Sort through the listing below and keep each line with the word "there". Copy those.

Data section:

-=-=-

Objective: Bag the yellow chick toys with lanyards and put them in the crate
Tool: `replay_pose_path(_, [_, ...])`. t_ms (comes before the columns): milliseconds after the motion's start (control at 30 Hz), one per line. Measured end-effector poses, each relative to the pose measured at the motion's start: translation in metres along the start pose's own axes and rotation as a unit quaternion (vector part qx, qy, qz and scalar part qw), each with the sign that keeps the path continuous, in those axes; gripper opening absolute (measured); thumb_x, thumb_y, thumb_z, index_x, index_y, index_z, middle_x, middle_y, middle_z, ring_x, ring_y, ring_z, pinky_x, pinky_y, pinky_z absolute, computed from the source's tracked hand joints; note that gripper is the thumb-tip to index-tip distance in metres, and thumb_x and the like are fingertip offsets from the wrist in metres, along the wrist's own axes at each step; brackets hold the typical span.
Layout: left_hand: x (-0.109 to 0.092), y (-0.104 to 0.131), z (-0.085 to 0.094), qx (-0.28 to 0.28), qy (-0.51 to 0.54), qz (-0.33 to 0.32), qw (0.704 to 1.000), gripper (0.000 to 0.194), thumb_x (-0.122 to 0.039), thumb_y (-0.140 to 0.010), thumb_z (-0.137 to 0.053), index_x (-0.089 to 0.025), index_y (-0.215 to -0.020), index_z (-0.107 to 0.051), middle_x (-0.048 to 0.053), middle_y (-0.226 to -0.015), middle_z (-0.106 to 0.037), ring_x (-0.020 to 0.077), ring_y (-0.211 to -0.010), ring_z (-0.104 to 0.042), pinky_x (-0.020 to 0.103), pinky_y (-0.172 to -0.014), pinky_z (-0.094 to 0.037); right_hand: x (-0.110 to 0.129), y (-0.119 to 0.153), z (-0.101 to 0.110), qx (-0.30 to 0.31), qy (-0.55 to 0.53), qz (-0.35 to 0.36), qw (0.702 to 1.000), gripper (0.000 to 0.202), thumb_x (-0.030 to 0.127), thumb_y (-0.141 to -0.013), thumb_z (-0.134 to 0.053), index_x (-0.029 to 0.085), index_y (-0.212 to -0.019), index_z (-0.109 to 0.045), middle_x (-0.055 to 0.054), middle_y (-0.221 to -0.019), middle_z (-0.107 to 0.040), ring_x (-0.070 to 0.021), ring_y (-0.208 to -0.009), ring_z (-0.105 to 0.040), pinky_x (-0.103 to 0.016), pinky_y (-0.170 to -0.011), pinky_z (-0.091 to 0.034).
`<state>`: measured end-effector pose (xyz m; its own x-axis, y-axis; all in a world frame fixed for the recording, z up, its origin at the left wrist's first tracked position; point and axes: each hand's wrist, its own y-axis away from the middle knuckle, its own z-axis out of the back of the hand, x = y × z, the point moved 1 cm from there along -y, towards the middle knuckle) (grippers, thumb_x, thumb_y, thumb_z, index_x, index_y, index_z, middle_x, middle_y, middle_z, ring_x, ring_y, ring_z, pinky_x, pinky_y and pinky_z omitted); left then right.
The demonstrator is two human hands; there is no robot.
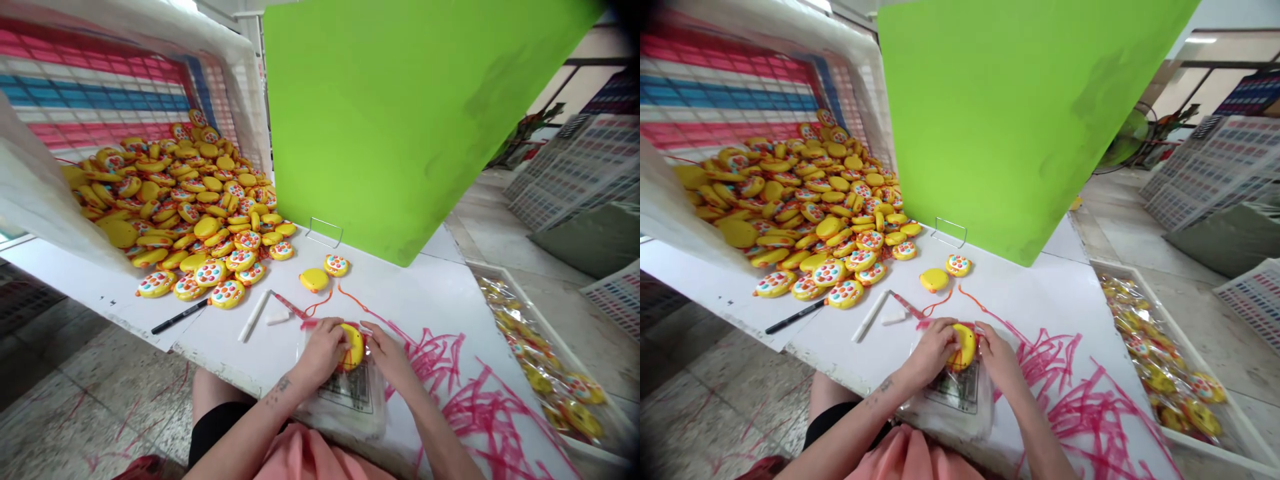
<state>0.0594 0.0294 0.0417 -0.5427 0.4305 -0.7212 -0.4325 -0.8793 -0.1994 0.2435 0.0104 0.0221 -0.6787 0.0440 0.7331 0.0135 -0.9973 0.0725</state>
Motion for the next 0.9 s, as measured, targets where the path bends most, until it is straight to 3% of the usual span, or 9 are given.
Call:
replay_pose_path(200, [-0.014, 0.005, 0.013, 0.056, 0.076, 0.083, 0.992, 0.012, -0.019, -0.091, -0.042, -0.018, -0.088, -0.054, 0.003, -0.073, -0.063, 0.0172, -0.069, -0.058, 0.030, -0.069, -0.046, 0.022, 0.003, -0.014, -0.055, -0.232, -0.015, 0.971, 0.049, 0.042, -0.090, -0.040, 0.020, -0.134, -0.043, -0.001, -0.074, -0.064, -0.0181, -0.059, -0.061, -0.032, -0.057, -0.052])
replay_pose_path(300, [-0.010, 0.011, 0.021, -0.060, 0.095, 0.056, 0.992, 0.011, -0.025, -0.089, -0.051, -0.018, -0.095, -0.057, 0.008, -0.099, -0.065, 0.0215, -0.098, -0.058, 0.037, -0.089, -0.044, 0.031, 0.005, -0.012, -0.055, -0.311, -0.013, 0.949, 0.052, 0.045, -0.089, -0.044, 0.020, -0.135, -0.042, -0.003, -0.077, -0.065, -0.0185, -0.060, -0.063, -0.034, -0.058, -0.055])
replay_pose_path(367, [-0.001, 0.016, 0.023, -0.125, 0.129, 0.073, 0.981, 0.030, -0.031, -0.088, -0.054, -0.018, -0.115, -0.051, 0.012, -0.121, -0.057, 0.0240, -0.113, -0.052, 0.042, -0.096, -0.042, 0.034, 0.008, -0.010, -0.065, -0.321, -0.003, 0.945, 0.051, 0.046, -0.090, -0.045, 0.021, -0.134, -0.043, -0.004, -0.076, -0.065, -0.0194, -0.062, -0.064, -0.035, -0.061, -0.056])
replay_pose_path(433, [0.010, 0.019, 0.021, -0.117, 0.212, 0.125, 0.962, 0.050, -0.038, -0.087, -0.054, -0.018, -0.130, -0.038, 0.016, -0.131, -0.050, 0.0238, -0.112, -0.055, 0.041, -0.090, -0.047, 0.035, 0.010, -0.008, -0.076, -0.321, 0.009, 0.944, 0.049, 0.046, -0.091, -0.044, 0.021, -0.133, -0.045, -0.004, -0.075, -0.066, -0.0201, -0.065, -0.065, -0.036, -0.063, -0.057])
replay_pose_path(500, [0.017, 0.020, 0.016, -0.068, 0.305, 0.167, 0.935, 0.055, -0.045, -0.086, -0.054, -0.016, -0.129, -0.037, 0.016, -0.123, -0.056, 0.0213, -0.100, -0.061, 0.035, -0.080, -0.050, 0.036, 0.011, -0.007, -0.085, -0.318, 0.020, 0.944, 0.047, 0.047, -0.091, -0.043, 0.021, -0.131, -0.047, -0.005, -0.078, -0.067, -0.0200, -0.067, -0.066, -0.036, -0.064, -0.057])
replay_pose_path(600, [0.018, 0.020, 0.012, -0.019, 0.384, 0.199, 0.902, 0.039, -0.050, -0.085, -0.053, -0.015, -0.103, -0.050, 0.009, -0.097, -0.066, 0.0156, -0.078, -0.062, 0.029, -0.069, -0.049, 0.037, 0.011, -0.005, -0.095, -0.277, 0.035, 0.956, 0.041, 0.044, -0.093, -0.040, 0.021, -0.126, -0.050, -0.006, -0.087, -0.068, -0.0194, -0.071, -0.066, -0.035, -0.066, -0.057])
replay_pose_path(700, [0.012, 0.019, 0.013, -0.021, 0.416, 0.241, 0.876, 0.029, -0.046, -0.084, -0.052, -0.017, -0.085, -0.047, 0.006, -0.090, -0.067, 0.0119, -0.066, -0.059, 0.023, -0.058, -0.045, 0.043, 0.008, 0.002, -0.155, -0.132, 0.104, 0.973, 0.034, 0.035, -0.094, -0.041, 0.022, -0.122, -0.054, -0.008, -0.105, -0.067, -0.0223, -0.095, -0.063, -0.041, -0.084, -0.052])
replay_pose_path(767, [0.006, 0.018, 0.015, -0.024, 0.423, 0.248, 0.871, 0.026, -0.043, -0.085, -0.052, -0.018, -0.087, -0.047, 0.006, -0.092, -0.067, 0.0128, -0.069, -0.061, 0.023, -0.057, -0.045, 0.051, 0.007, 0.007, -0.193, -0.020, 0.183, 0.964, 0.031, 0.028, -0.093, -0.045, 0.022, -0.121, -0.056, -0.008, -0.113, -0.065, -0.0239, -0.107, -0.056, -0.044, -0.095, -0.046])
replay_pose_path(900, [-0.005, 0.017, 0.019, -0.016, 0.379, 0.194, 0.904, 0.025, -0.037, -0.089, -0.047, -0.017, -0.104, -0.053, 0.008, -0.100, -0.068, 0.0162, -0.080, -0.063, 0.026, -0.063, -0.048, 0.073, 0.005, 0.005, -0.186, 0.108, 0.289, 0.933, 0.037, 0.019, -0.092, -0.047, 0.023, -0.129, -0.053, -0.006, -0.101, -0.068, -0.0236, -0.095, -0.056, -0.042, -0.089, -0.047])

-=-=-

Response to the exercise:
`<state>`: measured end-effector pose (xyz m; its own x-axis, y-axis; all in a world frame fixed for the recording, z up, its origin at the left wrist's first tracked position; point and axes: each hand's wrist, its own y-axis away from the middle knuckle, its own z-axis out of the back of the hand, x = y × z, the point moved 1 cm from there along -y, towards the middle knuckle) (grippers, thumb_x, thumb_y, thumb_z, index_x, index_y, index_z, middle_x, middle_y, middle_z, ring_x, ring_y, ring_z, pinky_x, pinky_y and pinky_z omitted); left then right.
The demonstrator is two human hands; there is no robot.

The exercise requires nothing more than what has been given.